Start of Block

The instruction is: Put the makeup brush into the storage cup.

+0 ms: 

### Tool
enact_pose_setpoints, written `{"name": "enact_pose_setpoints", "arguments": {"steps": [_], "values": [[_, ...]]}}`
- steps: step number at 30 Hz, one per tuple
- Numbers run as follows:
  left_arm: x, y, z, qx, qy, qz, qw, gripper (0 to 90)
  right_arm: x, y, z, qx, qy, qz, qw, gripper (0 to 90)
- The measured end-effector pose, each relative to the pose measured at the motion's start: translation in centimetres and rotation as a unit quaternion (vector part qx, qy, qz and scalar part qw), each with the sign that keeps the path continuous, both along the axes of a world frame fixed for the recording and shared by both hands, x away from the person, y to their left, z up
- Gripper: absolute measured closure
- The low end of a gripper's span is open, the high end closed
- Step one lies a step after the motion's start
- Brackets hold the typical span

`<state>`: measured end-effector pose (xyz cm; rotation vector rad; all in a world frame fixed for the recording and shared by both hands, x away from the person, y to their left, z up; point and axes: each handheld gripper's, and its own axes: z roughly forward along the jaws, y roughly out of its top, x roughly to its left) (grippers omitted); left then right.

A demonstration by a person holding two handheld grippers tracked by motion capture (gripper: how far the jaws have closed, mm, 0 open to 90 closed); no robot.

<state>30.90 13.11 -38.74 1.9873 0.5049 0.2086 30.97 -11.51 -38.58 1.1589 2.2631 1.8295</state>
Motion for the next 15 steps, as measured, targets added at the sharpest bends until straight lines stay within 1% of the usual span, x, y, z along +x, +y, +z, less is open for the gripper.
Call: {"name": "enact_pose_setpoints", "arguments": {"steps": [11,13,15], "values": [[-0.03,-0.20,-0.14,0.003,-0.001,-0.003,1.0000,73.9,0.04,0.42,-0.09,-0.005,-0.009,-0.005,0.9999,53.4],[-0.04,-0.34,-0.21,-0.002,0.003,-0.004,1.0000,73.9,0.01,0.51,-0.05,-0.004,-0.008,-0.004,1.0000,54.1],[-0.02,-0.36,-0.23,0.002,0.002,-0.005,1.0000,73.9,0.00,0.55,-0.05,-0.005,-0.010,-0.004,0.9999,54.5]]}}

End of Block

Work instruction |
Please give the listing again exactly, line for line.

Reply to the task |
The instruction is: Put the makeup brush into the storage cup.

+0 ms: 

### Tool
enact_pose_setpoints, written `{"name": "enact_pose_setpoints", "arguments": {"steps": [_], "values": [[_, ...]]}}`
- steps: step number at 30 Hz, one per tuple
- Numbers run as follows:
  left_arm: x, y, z, qx, qy, qz, qw, gripper (0 to 90)
  right_arm: x, y, z, qx, qy, qz, qw, gripper (0 to 90)
- The measured end-effector pose, each relative to the pose measured at the motion's start: translation in centimetres and rotation as a unit quaternion (vector part qx, qy, qz and scalar part qw), each with the sign that keeps the path continuous, both along the axes of a world frame fixed for the recording and shared by both hands, x away from the person, y to their left, z up
- Gripper: absolute measured closure
- The low end of a gripper's span is open, the high end closed
- Step one lies a step after the motion's start
- Brackets hold the typical span

`<state>`: measured end-effector pose (xyz cm; rotation vector rad; all in a world frame fixed for the recording and shared by both hands, x away from the person, y to their left, z up; point and axes: each handheld gripper's, and its own axes: z roughly forward along the jaws, y roughly out of its top, x roughly to its left) (grippers omitted); left then right.

A demonstration by a person holding two handheld grippers tracked by motion capture (gripper: how far the jaws have closed, mm, 0 open to 90 closed); no robot.

<state>30.90 13.11 -38.74 1.9873 0.5049 0.2086 30.97 -11.51 -38.58 1.1589 2.2631 1.8295</state>
Motion for the next 15 steps, as measured, targets added at the sharpest bends until straight lines stay within 1% of the usual span, x, y, z along +x, +y, +z, less is open for the gripper.
Call: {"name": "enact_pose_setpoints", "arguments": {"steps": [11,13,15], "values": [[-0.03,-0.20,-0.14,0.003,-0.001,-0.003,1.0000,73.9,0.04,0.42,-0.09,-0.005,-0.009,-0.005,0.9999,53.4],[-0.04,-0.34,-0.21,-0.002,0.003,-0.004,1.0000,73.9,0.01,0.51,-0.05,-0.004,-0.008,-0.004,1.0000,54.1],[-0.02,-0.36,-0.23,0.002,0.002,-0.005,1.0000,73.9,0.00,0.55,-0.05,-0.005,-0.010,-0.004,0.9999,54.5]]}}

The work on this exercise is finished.